* _PROBLEM DETAILS_
From the first line of the records through the line containing "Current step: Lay", retype every line exactly and nothing else.

* _GIVEN RECORDS_
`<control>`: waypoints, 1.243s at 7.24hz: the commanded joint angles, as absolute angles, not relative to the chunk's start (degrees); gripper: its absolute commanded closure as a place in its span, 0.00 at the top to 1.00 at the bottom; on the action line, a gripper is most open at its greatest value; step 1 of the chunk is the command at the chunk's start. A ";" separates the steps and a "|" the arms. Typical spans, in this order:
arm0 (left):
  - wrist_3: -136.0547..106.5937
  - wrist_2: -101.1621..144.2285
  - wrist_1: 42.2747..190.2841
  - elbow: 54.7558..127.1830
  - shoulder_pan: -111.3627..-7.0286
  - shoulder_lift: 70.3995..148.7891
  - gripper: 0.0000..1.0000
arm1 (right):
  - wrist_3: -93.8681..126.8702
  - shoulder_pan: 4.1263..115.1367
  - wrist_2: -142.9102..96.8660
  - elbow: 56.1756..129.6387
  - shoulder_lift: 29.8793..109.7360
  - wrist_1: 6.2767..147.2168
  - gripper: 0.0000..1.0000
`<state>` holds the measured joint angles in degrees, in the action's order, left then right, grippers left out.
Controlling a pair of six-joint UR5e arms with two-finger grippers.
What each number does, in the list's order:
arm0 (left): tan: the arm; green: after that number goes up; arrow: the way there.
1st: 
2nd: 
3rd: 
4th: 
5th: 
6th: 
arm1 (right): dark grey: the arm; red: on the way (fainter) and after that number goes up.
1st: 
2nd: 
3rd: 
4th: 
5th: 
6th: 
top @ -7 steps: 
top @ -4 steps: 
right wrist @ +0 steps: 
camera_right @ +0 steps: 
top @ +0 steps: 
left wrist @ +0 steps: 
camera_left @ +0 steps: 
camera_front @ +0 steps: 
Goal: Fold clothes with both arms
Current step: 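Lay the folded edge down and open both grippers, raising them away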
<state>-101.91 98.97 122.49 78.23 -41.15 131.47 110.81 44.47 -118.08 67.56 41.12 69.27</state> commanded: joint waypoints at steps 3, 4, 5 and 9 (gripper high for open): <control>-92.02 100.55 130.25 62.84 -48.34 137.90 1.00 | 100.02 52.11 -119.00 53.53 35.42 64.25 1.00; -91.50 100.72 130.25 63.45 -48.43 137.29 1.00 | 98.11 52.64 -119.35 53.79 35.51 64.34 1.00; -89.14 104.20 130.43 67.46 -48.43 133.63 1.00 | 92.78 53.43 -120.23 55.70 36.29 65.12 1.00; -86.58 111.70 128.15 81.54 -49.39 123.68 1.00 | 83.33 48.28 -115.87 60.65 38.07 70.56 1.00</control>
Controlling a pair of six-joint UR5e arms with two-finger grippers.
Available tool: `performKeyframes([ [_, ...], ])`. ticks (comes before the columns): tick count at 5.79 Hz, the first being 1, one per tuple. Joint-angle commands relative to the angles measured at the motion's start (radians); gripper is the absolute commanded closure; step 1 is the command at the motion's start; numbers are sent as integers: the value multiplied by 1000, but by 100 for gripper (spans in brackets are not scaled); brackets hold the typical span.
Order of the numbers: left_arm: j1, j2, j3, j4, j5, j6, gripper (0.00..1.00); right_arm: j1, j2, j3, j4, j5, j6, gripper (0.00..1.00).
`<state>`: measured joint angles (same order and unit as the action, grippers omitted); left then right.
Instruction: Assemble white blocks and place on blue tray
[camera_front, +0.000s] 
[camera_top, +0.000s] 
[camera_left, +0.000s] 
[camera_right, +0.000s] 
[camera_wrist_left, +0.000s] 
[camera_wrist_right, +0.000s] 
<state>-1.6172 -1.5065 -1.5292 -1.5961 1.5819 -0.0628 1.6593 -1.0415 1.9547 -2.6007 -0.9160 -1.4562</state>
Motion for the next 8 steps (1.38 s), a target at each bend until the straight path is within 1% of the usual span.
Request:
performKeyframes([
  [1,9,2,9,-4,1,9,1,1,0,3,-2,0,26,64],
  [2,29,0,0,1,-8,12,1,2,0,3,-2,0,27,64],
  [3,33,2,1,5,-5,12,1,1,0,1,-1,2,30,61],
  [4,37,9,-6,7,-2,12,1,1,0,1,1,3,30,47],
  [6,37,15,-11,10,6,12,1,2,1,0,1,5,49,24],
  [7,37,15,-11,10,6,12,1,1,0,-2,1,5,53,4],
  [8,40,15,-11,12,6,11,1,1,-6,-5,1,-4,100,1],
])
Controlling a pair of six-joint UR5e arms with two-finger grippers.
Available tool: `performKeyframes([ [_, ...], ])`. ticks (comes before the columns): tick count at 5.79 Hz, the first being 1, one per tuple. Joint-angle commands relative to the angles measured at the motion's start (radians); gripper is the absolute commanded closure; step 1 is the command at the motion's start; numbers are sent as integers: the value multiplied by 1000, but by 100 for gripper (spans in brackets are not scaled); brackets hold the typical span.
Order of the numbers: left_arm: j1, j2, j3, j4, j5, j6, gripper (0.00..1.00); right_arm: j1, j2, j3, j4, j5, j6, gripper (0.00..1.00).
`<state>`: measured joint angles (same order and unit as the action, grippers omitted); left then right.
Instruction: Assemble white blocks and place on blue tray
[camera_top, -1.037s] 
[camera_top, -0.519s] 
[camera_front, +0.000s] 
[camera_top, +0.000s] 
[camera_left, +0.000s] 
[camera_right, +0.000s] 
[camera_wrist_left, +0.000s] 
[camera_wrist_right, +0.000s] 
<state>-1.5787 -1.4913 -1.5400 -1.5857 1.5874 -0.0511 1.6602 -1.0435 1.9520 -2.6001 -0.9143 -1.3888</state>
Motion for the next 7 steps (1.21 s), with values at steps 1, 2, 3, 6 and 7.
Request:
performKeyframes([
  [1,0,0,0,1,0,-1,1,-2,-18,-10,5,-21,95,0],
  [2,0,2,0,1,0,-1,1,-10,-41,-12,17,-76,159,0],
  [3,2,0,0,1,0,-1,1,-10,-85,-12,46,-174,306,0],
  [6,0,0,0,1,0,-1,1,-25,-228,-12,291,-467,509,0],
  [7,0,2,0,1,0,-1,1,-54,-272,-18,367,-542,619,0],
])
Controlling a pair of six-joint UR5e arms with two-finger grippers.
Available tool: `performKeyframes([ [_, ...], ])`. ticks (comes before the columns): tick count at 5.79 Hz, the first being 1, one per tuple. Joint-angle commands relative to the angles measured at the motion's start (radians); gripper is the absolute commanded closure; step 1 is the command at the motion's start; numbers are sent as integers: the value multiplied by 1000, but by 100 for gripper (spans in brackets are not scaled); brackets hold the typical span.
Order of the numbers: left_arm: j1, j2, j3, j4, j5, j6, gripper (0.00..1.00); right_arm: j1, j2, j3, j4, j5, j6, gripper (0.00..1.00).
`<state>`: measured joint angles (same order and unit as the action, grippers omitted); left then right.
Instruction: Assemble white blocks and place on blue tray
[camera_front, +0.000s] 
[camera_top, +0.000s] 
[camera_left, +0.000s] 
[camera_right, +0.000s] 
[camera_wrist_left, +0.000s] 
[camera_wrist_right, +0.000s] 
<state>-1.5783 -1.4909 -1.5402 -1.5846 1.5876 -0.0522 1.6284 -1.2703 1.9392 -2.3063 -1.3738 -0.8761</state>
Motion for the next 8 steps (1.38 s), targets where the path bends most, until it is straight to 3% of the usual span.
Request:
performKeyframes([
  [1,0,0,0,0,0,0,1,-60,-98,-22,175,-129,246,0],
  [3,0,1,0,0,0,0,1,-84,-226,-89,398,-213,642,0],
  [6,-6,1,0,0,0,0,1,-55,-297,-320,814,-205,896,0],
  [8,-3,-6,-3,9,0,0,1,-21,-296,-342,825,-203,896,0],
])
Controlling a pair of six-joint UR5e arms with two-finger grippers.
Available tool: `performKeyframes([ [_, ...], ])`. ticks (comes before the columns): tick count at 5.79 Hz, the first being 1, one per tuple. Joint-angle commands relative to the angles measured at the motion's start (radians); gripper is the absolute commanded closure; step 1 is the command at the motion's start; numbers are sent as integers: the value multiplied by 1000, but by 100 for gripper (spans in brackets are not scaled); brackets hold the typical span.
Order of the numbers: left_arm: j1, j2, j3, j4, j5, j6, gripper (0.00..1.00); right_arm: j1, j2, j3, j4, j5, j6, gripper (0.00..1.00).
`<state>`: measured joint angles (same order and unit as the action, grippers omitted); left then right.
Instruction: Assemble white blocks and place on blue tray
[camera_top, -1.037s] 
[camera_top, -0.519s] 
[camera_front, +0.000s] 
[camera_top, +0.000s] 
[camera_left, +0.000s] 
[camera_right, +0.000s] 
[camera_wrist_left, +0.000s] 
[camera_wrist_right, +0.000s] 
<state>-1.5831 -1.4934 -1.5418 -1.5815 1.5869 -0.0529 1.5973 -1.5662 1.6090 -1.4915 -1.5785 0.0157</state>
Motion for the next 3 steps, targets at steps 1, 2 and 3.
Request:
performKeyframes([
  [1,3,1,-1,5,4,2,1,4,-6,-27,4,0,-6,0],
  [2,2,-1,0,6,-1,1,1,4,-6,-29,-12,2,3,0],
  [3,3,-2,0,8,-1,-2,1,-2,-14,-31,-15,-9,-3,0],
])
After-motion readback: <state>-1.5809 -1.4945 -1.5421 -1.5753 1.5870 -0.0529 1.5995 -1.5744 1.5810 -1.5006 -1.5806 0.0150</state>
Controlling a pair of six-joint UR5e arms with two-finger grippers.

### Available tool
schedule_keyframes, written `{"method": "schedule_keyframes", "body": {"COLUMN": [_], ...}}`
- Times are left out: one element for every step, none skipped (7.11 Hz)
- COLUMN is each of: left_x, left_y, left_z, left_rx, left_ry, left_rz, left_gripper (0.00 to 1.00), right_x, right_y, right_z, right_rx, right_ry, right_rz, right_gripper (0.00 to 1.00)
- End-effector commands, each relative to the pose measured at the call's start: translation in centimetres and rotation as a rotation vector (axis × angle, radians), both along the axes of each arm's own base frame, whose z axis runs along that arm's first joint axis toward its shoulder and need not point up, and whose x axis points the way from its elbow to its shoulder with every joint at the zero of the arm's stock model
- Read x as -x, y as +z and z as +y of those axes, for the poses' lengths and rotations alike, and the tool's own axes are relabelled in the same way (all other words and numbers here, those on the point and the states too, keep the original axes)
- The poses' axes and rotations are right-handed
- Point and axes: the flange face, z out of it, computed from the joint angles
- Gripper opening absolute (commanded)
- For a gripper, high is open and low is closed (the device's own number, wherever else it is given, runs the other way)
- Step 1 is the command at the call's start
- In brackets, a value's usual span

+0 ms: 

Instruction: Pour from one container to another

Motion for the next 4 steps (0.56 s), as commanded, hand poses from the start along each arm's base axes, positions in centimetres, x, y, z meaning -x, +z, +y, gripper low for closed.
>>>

* _COMPLETED TASK_
`<control>`: waypoints, 1.243s at 7.24hz: the commanded joint angles, as absolute angles, not relative to the chunk's start (degrees); gripper: its absolute commanded closure as a place in its span, 0.00 at the top to 1.00 at the bottom; on the action line, a gripper is most open at its greatest value; step 1 of the chunk is the command at the chunk's start. A ";" separates the steps and a "|" the arms. Typical spans, in this order:
arm0 (left):
  - wrist_3: -136.0547..106.5937
  - wrist_2: -101.1621..144.2285
  - wrist_1: 42.2747..190.2841
  - elbow: 54.7558..127.1830
  - shoulder_pan: -111.3627..-7.0286
  - shoulder_lift: 70.3995..148.7891
  - gripper: 0.0000..1.0000
arm1 (right):
  - wrist_3: -93.8681..126.8702
  - shoulder_pan: 4.1263..115.1367
  - wrist_2: -142.9102..96.8660
  - elbow: 56.1756..129.6387
  - shoulder_lift: 29.8793..109.7360
  - wrist_1: 6.2767..147.2168
  - gripper: 0.0000..1.0000
`<state>` holds the measured joint angles in degrees, in the action's order, left then right, grippers left out.
Controlling a pair of six-joint UR5e arms with two-finger grippers.
What each number does, in the list's order:
arm0 (left): tan: the arm; green: after that number goes up; arrow: the way there.
1st: 
2nd: 
3rd: 
4th: 
5th: 
6th: 
arm1 (right): dark grey: the arm; red: on the way (fainter) and after that number goes up.
1st: 
2nd: 
3rd: 
4th: 
5th: 
6th: 
top @ -7 steps: 
top @ -4 steps: 
right wrist @ +0 steps: 
camera_right @ +0 steps: 
top @ +0 steps: 
left wrist @ +0 steps: 
camera_left @ +0 steps: 
camera_front @ +0 steps: 
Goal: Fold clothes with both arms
Current step: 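Lay the folded edge down and open both grippers, raising them away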

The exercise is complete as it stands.